> Prompt:
Copy each line of the material below that includes the string "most".

> Material supplied:

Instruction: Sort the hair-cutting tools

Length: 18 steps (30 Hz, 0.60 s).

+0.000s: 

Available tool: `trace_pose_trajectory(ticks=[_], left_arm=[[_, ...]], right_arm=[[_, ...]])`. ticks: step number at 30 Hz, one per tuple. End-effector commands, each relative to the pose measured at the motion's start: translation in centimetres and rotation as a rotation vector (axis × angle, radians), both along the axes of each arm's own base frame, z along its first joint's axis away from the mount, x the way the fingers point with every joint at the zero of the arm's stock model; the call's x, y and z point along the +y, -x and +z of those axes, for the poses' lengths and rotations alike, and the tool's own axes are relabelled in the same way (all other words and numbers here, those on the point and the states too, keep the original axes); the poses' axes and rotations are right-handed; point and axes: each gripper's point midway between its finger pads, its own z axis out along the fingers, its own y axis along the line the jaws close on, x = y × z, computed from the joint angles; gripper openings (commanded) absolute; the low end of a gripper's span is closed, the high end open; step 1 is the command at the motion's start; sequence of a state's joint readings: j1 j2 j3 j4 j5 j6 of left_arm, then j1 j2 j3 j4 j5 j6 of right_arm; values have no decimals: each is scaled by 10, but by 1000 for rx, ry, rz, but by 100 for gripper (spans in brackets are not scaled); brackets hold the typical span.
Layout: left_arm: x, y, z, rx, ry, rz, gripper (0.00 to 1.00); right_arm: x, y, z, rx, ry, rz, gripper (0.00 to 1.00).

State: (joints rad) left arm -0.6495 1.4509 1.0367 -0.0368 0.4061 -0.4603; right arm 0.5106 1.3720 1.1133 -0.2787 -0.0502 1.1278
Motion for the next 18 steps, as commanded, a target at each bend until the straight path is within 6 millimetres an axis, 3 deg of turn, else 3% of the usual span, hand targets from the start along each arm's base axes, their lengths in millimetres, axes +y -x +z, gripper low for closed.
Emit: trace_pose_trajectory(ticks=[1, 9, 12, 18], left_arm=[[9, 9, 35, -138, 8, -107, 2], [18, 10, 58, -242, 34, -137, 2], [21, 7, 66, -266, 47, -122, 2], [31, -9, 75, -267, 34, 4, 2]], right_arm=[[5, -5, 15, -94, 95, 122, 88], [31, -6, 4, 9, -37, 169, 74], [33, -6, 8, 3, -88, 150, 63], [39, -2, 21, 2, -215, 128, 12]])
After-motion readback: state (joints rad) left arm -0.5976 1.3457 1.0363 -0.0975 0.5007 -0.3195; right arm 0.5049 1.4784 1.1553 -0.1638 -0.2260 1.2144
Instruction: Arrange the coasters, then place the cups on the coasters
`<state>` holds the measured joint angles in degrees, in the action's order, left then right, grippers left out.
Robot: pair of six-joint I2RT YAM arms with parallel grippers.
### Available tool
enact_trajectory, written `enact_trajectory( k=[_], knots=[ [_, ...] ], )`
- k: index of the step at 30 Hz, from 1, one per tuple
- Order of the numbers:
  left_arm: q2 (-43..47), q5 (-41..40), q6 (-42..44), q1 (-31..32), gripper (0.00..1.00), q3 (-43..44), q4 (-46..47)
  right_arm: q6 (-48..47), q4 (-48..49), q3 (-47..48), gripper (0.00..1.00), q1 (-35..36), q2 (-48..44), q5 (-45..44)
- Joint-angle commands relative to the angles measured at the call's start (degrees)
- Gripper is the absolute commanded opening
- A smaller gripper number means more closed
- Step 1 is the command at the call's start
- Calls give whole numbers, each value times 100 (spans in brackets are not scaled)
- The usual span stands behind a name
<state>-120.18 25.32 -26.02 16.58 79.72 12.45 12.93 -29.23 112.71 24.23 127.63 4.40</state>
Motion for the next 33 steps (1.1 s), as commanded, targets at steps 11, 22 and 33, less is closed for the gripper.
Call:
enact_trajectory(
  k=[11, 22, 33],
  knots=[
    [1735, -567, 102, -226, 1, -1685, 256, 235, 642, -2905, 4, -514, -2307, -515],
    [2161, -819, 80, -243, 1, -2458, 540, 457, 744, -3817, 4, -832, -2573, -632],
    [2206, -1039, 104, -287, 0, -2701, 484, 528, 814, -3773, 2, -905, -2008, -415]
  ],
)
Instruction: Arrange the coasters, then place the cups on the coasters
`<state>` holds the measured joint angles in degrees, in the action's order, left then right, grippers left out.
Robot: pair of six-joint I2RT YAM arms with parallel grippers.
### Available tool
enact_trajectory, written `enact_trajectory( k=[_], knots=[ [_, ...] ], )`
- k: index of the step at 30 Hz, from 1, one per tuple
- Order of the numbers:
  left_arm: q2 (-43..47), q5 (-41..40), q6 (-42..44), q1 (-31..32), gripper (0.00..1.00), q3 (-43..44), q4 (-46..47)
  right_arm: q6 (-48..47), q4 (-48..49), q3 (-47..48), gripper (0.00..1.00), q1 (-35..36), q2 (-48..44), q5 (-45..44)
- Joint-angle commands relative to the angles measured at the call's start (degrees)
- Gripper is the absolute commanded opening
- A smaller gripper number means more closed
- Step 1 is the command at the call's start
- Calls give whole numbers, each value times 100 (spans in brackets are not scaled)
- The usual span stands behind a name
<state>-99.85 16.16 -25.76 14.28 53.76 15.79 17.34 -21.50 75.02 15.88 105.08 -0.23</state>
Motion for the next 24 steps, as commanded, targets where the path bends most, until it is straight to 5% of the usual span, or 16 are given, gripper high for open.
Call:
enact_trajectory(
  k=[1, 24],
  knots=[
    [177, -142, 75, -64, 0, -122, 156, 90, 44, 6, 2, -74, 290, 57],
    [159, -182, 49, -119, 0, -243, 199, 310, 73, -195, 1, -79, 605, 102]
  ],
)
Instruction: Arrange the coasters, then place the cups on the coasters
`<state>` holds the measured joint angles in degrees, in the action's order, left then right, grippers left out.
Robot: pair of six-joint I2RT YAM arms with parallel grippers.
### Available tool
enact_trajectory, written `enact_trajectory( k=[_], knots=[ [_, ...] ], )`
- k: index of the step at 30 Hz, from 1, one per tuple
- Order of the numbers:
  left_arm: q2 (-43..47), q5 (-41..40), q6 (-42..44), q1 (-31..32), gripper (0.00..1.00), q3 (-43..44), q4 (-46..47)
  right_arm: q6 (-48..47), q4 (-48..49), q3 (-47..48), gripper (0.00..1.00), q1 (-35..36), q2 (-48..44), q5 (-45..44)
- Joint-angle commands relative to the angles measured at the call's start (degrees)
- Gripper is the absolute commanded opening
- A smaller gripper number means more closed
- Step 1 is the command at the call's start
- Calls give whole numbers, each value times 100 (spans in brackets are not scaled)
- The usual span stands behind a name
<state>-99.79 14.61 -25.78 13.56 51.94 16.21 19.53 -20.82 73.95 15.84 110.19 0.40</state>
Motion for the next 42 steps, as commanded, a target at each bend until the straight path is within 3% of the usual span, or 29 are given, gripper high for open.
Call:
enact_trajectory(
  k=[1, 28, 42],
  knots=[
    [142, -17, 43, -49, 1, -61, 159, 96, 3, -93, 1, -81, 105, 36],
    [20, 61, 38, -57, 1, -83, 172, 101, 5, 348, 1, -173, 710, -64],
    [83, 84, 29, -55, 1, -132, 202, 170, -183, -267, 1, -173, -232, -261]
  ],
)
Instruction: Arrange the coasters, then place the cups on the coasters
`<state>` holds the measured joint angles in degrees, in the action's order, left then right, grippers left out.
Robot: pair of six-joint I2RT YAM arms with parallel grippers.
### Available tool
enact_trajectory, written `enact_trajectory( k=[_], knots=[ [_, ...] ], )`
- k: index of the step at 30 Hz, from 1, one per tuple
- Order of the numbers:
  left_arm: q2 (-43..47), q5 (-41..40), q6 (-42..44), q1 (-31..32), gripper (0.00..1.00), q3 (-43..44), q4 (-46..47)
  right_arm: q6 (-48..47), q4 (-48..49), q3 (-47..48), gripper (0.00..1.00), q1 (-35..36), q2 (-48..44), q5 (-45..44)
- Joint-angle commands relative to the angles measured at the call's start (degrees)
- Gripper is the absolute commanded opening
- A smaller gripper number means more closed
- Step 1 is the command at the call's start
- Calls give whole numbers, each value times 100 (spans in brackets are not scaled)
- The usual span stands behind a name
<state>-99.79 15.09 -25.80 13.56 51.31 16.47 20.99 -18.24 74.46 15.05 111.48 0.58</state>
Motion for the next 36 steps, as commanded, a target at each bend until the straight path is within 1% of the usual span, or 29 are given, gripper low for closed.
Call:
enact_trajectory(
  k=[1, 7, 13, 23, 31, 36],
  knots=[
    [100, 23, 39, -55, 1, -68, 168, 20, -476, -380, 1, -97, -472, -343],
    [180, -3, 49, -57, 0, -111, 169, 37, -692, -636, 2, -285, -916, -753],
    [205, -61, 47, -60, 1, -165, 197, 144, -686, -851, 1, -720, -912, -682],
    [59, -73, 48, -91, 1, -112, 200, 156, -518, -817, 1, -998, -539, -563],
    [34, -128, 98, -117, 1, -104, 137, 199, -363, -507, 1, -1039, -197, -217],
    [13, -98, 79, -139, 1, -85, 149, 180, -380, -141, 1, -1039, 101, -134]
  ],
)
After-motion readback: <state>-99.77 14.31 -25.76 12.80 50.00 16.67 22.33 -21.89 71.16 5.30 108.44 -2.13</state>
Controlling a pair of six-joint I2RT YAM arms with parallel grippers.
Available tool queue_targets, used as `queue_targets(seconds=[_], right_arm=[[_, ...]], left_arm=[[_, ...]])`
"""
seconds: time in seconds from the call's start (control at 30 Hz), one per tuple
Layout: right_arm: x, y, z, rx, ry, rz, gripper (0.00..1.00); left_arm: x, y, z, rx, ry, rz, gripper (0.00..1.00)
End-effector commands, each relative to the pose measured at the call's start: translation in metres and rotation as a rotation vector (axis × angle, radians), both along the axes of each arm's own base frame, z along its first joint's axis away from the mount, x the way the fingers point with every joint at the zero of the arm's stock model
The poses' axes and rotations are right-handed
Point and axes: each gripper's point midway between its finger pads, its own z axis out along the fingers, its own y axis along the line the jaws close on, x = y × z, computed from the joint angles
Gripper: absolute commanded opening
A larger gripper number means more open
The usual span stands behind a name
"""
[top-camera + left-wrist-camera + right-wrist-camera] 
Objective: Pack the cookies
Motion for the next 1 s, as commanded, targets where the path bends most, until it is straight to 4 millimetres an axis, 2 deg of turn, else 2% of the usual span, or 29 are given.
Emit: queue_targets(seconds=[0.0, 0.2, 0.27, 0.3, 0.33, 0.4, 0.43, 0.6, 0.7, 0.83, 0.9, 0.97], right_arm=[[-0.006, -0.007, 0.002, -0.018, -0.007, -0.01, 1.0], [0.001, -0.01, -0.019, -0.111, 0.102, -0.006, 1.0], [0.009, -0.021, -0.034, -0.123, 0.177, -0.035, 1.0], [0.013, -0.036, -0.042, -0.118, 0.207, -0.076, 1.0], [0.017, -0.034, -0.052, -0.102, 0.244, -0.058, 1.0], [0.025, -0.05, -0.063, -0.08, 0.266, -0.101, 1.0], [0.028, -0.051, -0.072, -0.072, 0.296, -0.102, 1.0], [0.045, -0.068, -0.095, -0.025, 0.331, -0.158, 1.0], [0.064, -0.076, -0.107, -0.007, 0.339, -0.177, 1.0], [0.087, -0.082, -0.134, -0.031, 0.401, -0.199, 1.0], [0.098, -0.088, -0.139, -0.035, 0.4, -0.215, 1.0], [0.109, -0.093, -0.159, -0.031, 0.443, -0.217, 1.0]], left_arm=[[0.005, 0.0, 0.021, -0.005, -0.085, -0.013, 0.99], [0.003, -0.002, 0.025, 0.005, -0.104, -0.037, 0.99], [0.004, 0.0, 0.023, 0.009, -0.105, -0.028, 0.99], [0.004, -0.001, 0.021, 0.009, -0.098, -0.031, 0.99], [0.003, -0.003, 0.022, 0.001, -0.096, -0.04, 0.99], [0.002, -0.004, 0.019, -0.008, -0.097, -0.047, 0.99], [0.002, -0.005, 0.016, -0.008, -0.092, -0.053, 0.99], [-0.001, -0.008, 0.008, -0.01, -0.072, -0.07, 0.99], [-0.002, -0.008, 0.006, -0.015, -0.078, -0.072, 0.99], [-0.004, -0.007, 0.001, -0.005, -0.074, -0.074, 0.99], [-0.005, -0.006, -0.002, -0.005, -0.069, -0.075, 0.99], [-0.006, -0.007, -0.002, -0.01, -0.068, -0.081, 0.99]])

> Response to this exercise:
Motion for the next 24 steps, as commanded, targets where the path bends most, until it is straight to 5% of the usual span, or 16 are given, gripper high for open.
Motion for the next 1 s, as commanded, targets where the path bends most, until it is straight to 4 millimetres an axis, 2 deg of turn, else 2% of the usual span, or 29 are given.

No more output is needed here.